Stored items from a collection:
########################################
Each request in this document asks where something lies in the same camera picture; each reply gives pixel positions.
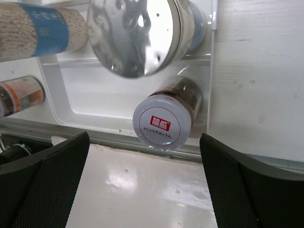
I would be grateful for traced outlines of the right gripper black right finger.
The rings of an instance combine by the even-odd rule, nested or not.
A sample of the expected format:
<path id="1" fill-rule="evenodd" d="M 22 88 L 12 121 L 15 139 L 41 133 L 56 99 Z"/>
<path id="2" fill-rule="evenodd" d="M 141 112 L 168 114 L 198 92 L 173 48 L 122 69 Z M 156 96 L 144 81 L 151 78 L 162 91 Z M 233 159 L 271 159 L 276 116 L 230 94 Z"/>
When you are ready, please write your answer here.
<path id="1" fill-rule="evenodd" d="M 304 176 L 240 153 L 203 133 L 203 168 L 219 228 L 302 228 Z"/>

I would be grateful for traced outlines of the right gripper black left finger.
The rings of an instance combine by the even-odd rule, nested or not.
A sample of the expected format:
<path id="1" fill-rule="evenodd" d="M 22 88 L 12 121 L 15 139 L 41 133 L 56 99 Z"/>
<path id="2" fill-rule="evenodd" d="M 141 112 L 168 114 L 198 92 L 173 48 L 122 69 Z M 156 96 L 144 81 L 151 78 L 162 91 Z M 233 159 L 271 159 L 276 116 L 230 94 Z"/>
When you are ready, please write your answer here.
<path id="1" fill-rule="evenodd" d="M 87 132 L 0 166 L 2 228 L 64 228 L 88 156 Z"/>

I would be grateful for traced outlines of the white lid spice jar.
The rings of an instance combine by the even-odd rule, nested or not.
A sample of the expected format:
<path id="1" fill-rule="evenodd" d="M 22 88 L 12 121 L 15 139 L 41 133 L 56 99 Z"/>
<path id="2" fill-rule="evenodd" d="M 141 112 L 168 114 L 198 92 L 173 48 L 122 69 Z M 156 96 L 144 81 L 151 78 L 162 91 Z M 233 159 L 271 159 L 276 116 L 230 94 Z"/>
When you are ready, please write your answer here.
<path id="1" fill-rule="evenodd" d="M 194 80 L 175 76 L 136 107 L 133 129 L 154 150 L 178 149 L 190 135 L 202 100 L 201 89 Z"/>
<path id="2" fill-rule="evenodd" d="M 0 83 L 0 116 L 7 117 L 43 103 L 46 93 L 33 76 L 23 76 Z"/>

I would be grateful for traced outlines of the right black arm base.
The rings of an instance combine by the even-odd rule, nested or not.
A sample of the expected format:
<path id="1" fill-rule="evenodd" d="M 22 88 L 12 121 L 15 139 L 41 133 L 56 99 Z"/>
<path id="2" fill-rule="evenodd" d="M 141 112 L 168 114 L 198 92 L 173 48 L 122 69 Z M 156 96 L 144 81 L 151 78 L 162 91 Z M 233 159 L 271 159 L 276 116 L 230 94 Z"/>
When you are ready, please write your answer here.
<path id="1" fill-rule="evenodd" d="M 0 135 L 0 164 L 28 157 L 52 147 L 52 143 L 8 134 Z"/>

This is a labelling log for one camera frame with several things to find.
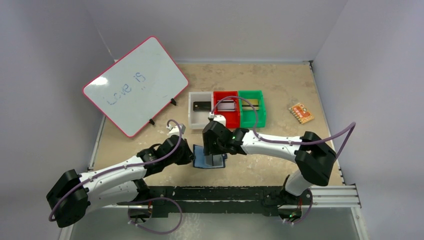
########################################
Work to be completed: Search the data above for the string "traced" and report each line that holds it.

The answer:
I would be grateful for traced outlines of the right gripper black right finger.
I would be grateful for traced outlines of the right gripper black left finger.
I would be grateful for traced outlines of the white lid spice jar.
I would be grateful for traced outlines of the right black arm base.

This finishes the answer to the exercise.